→ EXERCISE MATERIAL:
══════════════════════════════

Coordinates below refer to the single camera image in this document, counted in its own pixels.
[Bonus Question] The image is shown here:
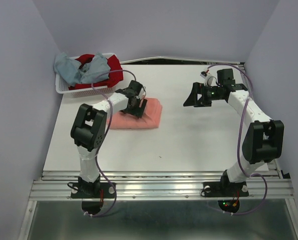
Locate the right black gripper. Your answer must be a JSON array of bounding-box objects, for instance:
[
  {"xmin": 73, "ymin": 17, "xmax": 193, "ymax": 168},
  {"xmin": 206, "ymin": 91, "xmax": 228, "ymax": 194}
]
[{"xmin": 183, "ymin": 81, "xmax": 223, "ymax": 107}]

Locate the pink pleated skirt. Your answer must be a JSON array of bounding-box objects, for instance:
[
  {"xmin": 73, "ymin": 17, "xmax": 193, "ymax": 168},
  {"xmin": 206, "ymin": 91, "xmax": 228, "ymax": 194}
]
[{"xmin": 106, "ymin": 97, "xmax": 163, "ymax": 130}]

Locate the light blue denim skirt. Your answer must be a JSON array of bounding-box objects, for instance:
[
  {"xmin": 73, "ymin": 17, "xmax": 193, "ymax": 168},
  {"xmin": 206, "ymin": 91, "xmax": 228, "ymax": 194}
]
[{"xmin": 54, "ymin": 52, "xmax": 111, "ymax": 86}]

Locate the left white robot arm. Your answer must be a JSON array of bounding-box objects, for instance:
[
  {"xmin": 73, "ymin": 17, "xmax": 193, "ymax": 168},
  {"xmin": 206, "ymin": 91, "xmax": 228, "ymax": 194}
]
[{"xmin": 69, "ymin": 80, "xmax": 147, "ymax": 197}]

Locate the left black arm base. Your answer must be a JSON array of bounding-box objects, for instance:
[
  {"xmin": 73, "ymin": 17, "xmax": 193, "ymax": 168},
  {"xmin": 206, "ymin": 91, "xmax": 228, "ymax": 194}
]
[{"xmin": 67, "ymin": 182, "xmax": 115, "ymax": 199}]

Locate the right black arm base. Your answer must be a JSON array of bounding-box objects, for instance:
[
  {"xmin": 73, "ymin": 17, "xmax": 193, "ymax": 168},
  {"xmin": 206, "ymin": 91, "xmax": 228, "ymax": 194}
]
[{"xmin": 202, "ymin": 181, "xmax": 249, "ymax": 198}]

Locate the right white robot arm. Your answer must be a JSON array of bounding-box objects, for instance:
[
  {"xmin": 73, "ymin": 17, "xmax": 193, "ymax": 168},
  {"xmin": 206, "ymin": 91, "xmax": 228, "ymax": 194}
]
[{"xmin": 183, "ymin": 67, "xmax": 284, "ymax": 198}]

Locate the red skirt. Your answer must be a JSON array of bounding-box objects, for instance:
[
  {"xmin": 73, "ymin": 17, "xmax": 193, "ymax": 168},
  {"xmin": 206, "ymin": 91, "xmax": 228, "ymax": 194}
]
[{"xmin": 75, "ymin": 54, "xmax": 123, "ymax": 88}]

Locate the white plastic basket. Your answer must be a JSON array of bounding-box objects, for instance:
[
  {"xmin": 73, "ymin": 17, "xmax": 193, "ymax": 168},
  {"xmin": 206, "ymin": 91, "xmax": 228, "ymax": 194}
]
[{"xmin": 56, "ymin": 53, "xmax": 117, "ymax": 97}]

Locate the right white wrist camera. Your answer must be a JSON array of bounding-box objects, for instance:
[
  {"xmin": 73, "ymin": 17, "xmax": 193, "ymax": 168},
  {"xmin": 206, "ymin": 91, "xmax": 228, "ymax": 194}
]
[{"xmin": 200, "ymin": 69, "xmax": 216, "ymax": 87}]

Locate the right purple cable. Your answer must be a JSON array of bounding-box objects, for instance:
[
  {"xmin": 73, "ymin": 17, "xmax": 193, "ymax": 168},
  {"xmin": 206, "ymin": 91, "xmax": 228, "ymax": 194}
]
[{"xmin": 203, "ymin": 62, "xmax": 268, "ymax": 217}]

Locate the aluminium mounting rail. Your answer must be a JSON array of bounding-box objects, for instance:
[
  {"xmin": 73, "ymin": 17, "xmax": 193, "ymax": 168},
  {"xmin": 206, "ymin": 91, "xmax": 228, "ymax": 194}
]
[{"xmin": 29, "ymin": 170, "xmax": 294, "ymax": 201}]

══════════════════════════════

→ THE TASK: Give back the material above word for word; no picture belongs in it.

→ SOLUTION FOR THIS EXERCISE:
Coordinates below refer to the single camera image in this document, counted in its own pixels.
[Bonus Question] The image is shown here:
Locate the right black gripper. Your answer must be a JSON array of bounding-box objects, for instance:
[
  {"xmin": 73, "ymin": 17, "xmax": 193, "ymax": 168},
  {"xmin": 206, "ymin": 91, "xmax": 228, "ymax": 194}
]
[{"xmin": 183, "ymin": 81, "xmax": 223, "ymax": 107}]

Locate the pink pleated skirt. Your answer must be a JSON array of bounding-box objects, for instance:
[
  {"xmin": 73, "ymin": 17, "xmax": 193, "ymax": 168},
  {"xmin": 206, "ymin": 91, "xmax": 228, "ymax": 194}
]
[{"xmin": 106, "ymin": 97, "xmax": 163, "ymax": 130}]

Locate the light blue denim skirt. Your answer must be a JSON array of bounding-box objects, for instance:
[
  {"xmin": 73, "ymin": 17, "xmax": 193, "ymax": 168},
  {"xmin": 206, "ymin": 91, "xmax": 228, "ymax": 194}
]
[{"xmin": 54, "ymin": 52, "xmax": 111, "ymax": 86}]

Locate the left white robot arm. Your answer must be a JSON array of bounding-box objects, for instance:
[
  {"xmin": 73, "ymin": 17, "xmax": 193, "ymax": 168},
  {"xmin": 206, "ymin": 91, "xmax": 228, "ymax": 194}
]
[{"xmin": 69, "ymin": 80, "xmax": 147, "ymax": 197}]

Locate the left black arm base. Your answer must be a JSON array of bounding-box objects, for instance:
[
  {"xmin": 73, "ymin": 17, "xmax": 193, "ymax": 168},
  {"xmin": 206, "ymin": 91, "xmax": 228, "ymax": 194}
]
[{"xmin": 67, "ymin": 182, "xmax": 115, "ymax": 199}]

Locate the right black arm base. Your answer must be a JSON array of bounding-box objects, for instance:
[
  {"xmin": 73, "ymin": 17, "xmax": 193, "ymax": 168},
  {"xmin": 206, "ymin": 91, "xmax": 228, "ymax": 194}
]
[{"xmin": 202, "ymin": 181, "xmax": 249, "ymax": 198}]

Locate the right white robot arm. Your answer must be a JSON array of bounding-box objects, for instance:
[
  {"xmin": 73, "ymin": 17, "xmax": 193, "ymax": 168},
  {"xmin": 206, "ymin": 91, "xmax": 228, "ymax": 194}
]
[{"xmin": 183, "ymin": 67, "xmax": 284, "ymax": 198}]

Locate the red skirt. Your answer must be a JSON array of bounding-box objects, for instance:
[
  {"xmin": 73, "ymin": 17, "xmax": 193, "ymax": 168},
  {"xmin": 206, "ymin": 91, "xmax": 228, "ymax": 194}
]
[{"xmin": 75, "ymin": 54, "xmax": 123, "ymax": 88}]

Locate the white plastic basket. Your answer must be a JSON array of bounding-box objects, for instance:
[
  {"xmin": 73, "ymin": 17, "xmax": 193, "ymax": 168},
  {"xmin": 206, "ymin": 91, "xmax": 228, "ymax": 194}
]
[{"xmin": 56, "ymin": 53, "xmax": 117, "ymax": 97}]

Locate the right white wrist camera. Your answer must be a JSON array of bounding-box objects, for instance:
[
  {"xmin": 73, "ymin": 17, "xmax": 193, "ymax": 168},
  {"xmin": 206, "ymin": 91, "xmax": 228, "ymax": 194}
]
[{"xmin": 200, "ymin": 69, "xmax": 216, "ymax": 87}]

Locate the right purple cable. Your answer must be a JSON array of bounding-box objects, for instance:
[
  {"xmin": 73, "ymin": 17, "xmax": 193, "ymax": 168},
  {"xmin": 206, "ymin": 91, "xmax": 228, "ymax": 194}
]
[{"xmin": 203, "ymin": 62, "xmax": 268, "ymax": 217}]

Locate the aluminium mounting rail. Your answer must be a JSON array of bounding-box objects, for instance:
[
  {"xmin": 73, "ymin": 17, "xmax": 193, "ymax": 168},
  {"xmin": 206, "ymin": 91, "xmax": 228, "ymax": 194}
]
[{"xmin": 29, "ymin": 170, "xmax": 294, "ymax": 201}]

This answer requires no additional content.